The first prompt: Candy apple red.
There are 24 colors in Lenny’s crayon box, but he only really uses three: Overly Onyx, Hydrangea Blue, and Candy Apple Red. He got the box for his birthday, but he can never remember which one, even though his mother keeps reminding him. While the other colors are in pristine shape, the three he uses most often keep wearing down into nubs that eventually find themselves in the trash bin. His mother dutifully replaces them at the Crayola Store downtown, purchasing multiples of the three colors as reserves for when Lenny inevitably uses the last vestiges of color in each.
Lenny likes the original box, though, because he likes things in perfect order, so he slides the new crayons into the holes left by the previous ones, keeping them all lined up perfectly, just as they were when he originally opened the box. Every one of those 24 colors looks the way it did on the day he first slid his finger underneath the cover, lifted the lid, and gazed at their perfection. But he still only uses the three colors, even though his mother has tried her best to persuade him to try something different. He sticks to his routine, though, because Lenny is a creature of habit.
Every morning Lenny gets up from his twin bed, in his 12 x 12 room, on the second floor of his house, he places his feet into his fuzzy slippers, and he heads into the bathroom. The trip always takes him exactly 24 steps. He always brushes his teeth exactly sixteen times, and turns off the faucet between brushing and rinsing. Then he sits on the toilet for his morning constitutional, which always lasts five minutes, at which time he folds the toilet paper into a perfect square and finishes the process. His shower takes an additional ten minutes, and he arrives at the breakfast table exactly on his schedule. Every single day.
His favorite color is red. He has red hair, a bright shade that most people mistake for some type of hair dye, but it is natural. His mother tires of answering the question, because Lenny doesn’t talk. Lenny has never talked, even though he is twenty years old, and odds are that he will never talk, no matter how many years he lives. At first it was difficult on his mother, but she has learned to adjust to most things. She has had to adjust to most things because she is a single parent even though it was never her choice.
Lenny likes to color on the walls, and his mother lets him. She has always let him, because it’s the only thing that he enjoys doing all of the time. Sometimes he likes to read. Sometimes he likes to ride in the car. But the one thing he can always get absolutely absorbed in are his murals. He’s really good at drawing them too, even though his mother swears no one in the family has the same skills. She has always been in awe of his talent, but she will never tell him this because he doesn’t take well to praise.

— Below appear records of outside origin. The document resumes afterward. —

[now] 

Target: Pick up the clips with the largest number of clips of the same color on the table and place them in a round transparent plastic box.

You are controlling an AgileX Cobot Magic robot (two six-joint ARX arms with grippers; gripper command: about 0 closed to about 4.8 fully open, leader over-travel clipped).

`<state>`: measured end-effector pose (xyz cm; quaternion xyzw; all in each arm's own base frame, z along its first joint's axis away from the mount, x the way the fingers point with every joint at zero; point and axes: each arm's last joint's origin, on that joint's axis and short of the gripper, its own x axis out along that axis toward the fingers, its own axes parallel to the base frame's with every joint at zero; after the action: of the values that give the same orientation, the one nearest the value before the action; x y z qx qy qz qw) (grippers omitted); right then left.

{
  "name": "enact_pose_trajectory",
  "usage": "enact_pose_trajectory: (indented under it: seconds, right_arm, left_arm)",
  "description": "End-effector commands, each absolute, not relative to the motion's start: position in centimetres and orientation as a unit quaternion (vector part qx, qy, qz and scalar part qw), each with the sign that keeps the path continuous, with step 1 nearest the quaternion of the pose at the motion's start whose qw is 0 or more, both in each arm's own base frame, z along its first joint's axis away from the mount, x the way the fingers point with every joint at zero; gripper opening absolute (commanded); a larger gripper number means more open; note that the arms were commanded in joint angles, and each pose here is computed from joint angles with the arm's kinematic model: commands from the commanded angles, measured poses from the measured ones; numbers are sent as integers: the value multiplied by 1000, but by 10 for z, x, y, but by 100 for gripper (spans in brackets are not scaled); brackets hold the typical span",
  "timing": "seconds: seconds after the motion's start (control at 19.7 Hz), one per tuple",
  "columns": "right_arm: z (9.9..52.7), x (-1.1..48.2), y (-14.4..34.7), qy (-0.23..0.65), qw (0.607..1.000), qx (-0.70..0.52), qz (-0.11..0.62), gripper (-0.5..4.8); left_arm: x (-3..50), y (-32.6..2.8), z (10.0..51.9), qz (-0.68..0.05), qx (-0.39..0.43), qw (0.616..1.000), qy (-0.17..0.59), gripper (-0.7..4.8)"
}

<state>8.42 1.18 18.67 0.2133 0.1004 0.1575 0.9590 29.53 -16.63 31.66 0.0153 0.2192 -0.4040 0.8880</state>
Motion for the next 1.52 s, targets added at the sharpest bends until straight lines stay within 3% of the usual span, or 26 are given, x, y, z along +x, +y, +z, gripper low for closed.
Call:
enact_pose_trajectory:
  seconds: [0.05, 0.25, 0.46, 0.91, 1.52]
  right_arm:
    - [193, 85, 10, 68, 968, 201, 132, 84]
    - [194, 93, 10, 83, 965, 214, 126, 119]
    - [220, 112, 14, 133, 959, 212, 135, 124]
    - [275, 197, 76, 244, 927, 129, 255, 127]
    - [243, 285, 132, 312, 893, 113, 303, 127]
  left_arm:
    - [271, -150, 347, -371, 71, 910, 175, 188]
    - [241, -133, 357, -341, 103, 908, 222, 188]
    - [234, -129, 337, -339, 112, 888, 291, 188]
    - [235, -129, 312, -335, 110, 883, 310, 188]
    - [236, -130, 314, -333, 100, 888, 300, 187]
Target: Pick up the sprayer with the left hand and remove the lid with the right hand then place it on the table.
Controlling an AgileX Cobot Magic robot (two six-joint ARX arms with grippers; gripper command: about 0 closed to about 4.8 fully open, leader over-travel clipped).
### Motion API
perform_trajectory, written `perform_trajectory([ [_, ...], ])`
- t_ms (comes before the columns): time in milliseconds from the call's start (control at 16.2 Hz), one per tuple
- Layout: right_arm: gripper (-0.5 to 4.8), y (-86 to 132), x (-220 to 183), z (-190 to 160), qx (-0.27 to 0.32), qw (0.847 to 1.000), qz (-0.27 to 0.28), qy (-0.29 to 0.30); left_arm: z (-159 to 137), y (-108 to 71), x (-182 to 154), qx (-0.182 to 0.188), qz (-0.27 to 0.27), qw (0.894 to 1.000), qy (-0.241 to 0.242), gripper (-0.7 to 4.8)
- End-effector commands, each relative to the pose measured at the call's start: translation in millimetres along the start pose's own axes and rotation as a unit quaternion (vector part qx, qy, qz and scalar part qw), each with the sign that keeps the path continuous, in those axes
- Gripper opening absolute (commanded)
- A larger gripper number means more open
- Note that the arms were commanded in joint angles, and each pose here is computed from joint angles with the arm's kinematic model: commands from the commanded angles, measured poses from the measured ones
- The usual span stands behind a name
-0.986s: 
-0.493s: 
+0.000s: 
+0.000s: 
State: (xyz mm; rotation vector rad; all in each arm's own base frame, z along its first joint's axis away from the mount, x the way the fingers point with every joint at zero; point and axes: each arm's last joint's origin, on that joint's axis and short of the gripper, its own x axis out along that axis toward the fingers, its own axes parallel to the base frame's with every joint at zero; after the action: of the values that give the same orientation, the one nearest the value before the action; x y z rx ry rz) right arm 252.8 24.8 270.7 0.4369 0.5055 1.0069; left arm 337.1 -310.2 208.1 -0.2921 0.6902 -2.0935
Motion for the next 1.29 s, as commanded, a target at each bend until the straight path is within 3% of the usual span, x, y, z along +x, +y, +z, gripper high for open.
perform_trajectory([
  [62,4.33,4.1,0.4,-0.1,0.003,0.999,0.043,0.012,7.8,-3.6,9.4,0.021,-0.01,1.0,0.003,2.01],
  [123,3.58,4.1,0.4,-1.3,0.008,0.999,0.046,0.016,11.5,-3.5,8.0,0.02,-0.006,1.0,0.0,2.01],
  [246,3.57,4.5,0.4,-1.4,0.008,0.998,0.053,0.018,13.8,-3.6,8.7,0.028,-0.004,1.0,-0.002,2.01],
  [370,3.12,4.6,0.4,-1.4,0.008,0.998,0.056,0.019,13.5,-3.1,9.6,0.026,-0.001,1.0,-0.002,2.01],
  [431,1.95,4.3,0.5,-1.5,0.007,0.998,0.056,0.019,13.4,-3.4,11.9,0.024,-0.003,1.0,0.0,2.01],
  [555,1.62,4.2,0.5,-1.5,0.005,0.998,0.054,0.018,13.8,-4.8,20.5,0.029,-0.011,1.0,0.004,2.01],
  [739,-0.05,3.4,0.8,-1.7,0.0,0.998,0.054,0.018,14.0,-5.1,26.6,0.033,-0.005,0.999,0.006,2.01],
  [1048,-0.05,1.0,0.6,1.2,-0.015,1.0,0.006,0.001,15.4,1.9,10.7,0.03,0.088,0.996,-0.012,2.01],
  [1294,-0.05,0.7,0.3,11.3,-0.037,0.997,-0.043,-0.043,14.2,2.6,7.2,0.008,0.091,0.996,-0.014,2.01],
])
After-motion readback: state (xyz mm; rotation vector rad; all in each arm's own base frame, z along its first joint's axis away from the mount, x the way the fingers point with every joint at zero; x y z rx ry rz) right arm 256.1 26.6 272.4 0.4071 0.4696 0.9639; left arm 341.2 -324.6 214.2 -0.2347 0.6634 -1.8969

You see, Lenny likes to take his frustrations out on himself. He can often be found hitting himself, or punching himself, or attempting to strangle himself even though this is impossible to do with his hands. His mother has had cameras installed throughout the house so that she can monitor his movements, so that she can save him from himself if it becomes necessary. It has been necessary before. She is at her wit’s end, but she cannot imagine a world where Lenny doesn’t live with her, so she never thinks of putting him in a facility. Well, almost never.
The murals on the walls of their home are all depictions of people interacting. There are Hydrangea Blue people, Overly Onyx people, and Candy Apple Red folk. Each one of the colors is distinctive in the characters he represents using it. All of the Hydrangea Blue people are women, who have a particular lilt to their heads, obsessively long hair, and large eyes that seem to take in everything in the room. There are no Hydrangea Blue people in Lenny’s bedroom. The Overly Onyx people are all looking down, as if they’ve all just done something they’re not proud of, and they hope no one ever finds out. They are all men.
But the Candy Apple Red people are the ones who always make his mother stop and stare whenever she encounters them. They are few and far between, but Lenny makes up for it with the detail he puts into them. They are so realistic that his mother sometimes fully expects them to peel themselves off the walls and begin walking around the house. She thinks she would embrace them if that ever happened because they seem to calm her son down when he is in one of his moods. They are both women and men.
Even though there are fewer Candy Apple Red people in the house, for some reason that particular crayon wears out more than the other two that Lenny uses. His mother thinks he creates murals elsewhere that she doesn’t get to see, and that every single one of these hidden murals is done in red. She can never be sure because Lenny will not let her search in the shadows of his room, but she is still fairly certain. Which is fine with her, because she knows her son needs those private moments, to bleed red, to get out the emotions that have to be brimming at the surface, biding their time when he seems so calm. She hopes it’s enough.
Wow! Great story!
Thank you very much!
No prob!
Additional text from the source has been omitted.